Bucking popular trends, Synopsys’s interest in Magma is driven more by R&D talent and existing customer base than semiconductor IP.
It’s easy to think that the only reason for acquisitions in today’s electronics market is to acquire semiconductor and software IP as a shield against patent trolls. The recent acquisition of Magma Design Automation by Synopsys is refreshingly different. It is the acquisition that proves (tests) the rule.
Magma was never a big player in the semiconductor IP market. The company offered customers little if any IP of its own. Instead, the company worked with third-party IP providers to qualify their IP into the Magma design flow.
So why should Synopsys wish to purchase number four in the list of EDA’s top tier companies?

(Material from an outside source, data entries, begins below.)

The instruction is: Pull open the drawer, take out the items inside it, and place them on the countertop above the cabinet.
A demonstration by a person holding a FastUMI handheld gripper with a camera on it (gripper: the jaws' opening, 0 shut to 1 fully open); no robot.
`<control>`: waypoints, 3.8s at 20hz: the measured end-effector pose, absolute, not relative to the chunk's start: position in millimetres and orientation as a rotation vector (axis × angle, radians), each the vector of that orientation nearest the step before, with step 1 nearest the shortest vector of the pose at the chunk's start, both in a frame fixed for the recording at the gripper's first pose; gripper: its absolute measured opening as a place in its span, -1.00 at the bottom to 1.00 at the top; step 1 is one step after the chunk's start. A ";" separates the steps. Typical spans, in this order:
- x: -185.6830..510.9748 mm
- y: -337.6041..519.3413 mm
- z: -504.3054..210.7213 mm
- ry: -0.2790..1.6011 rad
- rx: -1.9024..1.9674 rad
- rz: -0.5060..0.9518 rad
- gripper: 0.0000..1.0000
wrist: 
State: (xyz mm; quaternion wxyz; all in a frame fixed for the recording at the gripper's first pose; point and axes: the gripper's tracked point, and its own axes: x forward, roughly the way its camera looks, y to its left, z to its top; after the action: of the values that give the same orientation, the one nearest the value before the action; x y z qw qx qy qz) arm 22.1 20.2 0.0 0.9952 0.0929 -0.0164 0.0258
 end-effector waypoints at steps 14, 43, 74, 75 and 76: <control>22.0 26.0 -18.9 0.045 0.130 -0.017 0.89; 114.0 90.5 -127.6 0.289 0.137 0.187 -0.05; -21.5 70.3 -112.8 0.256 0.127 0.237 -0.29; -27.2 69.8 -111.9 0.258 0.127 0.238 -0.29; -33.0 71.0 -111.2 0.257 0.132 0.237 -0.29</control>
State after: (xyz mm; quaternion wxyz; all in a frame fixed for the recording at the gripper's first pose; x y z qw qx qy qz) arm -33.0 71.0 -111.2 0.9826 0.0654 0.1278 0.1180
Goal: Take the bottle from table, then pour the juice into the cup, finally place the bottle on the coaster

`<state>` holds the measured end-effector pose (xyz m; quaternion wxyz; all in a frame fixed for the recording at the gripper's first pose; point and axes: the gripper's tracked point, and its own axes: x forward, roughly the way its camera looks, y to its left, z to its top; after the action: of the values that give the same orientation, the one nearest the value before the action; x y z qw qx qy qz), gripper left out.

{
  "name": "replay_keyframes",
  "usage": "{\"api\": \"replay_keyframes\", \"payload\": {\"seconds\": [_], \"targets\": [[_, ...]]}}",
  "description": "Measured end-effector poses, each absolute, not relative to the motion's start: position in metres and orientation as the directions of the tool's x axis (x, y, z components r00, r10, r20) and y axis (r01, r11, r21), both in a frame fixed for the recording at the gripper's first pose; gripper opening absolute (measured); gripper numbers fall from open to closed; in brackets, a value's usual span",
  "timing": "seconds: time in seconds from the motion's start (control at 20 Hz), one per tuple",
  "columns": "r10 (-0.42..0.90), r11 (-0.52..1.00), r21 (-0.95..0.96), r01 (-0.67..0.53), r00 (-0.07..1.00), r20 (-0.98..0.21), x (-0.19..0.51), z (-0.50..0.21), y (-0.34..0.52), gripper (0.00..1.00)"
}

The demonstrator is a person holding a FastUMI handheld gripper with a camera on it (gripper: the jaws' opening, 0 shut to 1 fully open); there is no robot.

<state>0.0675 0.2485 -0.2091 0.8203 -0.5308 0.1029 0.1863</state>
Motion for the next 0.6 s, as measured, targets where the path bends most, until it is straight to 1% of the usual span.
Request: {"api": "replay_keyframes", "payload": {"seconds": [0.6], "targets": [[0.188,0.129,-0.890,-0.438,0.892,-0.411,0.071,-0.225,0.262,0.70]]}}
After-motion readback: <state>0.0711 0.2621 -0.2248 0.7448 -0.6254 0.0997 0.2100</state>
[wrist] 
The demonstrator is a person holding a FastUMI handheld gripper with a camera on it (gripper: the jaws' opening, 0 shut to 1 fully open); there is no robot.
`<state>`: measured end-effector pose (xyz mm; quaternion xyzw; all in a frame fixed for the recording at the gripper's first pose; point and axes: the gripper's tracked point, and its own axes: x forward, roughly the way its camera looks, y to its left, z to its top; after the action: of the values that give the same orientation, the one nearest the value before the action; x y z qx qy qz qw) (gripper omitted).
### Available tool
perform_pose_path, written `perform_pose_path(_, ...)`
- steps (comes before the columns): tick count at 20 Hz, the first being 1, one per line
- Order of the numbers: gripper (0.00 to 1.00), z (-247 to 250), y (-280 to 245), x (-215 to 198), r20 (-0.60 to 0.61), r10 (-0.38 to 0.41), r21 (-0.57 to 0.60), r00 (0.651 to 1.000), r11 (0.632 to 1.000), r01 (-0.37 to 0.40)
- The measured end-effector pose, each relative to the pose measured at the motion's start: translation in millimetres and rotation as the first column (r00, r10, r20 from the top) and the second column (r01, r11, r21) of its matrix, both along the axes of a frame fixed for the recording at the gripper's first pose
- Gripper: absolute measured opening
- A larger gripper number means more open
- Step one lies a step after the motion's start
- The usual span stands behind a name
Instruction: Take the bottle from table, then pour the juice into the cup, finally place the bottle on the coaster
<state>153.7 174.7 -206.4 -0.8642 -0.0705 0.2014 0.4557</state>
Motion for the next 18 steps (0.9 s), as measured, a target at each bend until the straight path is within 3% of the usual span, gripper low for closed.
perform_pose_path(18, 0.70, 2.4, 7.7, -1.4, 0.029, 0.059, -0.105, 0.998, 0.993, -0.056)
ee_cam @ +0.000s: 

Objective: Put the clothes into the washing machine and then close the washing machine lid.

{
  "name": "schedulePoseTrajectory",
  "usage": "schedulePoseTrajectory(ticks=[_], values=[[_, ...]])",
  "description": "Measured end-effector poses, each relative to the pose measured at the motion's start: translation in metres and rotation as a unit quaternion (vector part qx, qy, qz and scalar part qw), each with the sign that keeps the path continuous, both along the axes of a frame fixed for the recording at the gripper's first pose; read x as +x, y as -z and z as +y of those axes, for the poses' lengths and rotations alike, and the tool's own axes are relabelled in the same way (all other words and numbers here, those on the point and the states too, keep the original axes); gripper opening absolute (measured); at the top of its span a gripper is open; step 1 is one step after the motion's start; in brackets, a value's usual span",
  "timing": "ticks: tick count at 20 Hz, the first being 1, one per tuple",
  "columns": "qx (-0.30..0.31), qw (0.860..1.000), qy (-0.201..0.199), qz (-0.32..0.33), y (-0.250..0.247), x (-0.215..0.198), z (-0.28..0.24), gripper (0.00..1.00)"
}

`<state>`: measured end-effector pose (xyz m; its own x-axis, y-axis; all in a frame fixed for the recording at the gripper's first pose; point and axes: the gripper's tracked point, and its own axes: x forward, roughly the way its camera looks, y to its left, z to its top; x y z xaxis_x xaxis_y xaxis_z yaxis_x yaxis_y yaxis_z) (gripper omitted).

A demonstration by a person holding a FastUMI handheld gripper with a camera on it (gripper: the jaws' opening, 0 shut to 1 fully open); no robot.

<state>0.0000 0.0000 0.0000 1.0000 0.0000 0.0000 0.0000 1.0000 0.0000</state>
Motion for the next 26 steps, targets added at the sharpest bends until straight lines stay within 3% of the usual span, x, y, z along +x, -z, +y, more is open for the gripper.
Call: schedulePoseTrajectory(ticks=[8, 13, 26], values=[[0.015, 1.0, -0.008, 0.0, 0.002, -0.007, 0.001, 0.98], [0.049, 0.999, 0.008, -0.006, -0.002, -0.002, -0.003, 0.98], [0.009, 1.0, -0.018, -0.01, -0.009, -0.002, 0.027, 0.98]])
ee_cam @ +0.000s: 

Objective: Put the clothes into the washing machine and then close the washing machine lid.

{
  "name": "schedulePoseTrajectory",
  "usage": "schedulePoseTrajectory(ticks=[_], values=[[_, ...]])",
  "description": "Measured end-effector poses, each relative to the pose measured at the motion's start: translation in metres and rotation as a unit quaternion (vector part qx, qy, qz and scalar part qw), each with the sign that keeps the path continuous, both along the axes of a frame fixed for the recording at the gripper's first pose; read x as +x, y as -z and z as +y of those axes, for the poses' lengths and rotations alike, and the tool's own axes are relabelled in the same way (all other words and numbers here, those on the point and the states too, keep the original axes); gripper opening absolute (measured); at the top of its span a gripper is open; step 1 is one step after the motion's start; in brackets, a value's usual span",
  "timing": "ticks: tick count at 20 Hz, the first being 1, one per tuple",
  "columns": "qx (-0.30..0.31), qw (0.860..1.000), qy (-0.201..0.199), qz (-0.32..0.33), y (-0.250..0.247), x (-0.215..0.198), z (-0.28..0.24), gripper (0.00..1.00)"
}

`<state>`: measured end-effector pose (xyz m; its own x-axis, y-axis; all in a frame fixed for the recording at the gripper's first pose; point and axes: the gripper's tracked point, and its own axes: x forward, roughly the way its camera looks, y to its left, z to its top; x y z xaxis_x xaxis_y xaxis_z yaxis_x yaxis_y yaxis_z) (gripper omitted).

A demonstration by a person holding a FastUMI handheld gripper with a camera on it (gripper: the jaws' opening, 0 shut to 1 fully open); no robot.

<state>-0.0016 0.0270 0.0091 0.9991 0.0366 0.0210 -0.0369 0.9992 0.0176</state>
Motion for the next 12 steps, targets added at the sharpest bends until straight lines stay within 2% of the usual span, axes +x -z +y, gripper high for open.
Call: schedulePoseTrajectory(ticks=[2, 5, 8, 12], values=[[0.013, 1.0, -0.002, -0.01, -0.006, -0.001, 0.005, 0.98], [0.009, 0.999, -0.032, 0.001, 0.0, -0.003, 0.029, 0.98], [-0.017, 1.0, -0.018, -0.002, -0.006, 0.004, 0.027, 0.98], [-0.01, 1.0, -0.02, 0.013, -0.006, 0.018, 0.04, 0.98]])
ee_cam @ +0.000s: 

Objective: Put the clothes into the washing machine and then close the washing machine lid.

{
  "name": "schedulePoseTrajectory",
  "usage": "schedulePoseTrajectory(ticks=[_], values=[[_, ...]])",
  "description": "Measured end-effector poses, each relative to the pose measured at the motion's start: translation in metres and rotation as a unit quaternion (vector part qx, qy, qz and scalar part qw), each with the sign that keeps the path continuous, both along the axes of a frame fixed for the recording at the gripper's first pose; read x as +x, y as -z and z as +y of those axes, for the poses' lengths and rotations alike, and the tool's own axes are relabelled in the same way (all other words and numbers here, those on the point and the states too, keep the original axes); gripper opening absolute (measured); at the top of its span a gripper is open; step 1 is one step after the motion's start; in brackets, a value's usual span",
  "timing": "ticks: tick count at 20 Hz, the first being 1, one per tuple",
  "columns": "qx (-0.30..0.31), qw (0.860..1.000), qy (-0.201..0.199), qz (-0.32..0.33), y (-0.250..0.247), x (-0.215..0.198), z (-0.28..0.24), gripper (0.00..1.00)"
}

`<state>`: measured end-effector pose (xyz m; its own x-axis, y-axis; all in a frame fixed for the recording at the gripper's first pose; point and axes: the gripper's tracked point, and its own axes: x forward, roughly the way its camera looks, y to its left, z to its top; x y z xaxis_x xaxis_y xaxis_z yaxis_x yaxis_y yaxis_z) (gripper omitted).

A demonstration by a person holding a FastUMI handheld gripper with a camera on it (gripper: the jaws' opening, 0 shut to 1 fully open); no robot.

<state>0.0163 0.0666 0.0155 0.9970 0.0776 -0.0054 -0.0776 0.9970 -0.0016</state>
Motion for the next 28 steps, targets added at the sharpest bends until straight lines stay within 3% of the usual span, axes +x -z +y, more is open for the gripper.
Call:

Synopsys’s CEO Aart de Geus said that the Magma acquisition was an opportunity to expand his company’s R&D talent pool, not to acquire any one particular product. He also stressed the importance of established customers – presumably in markets where Synopsys needed to gain visibility.
To acquire a company for its R&D talent pool and employee base is not a new concept. In fact, it is refreshingly old. De Geus expanded upon this point by noting that, in the EDA space, know-how proceeds much faster than the patents.
Still, long time EDA analyst Gary Smith has said that the acquisition of Magma does have a product play, specifically in the analog custom IC tool space. Smith’s comments make sense, as Synopsys has shown continued interest in growing its analog expertise. For example, in 2009, the company purchased the Analog Business Group of MIPS Technology. Some may remember that, in 2007, MIPS had acquired its analog and mixed-signal IP expertise from the purchase of privately-held Chipidea Microelectronica.
What will be the end result of this acquisition in terms of semiconductor IP? If Synopsys can successfully integrate Magma’s analog and mixed signal tools, then it may offer a real challenge to Cadence’s dominance in the analog chip design space. But that may prove to be a big “if.”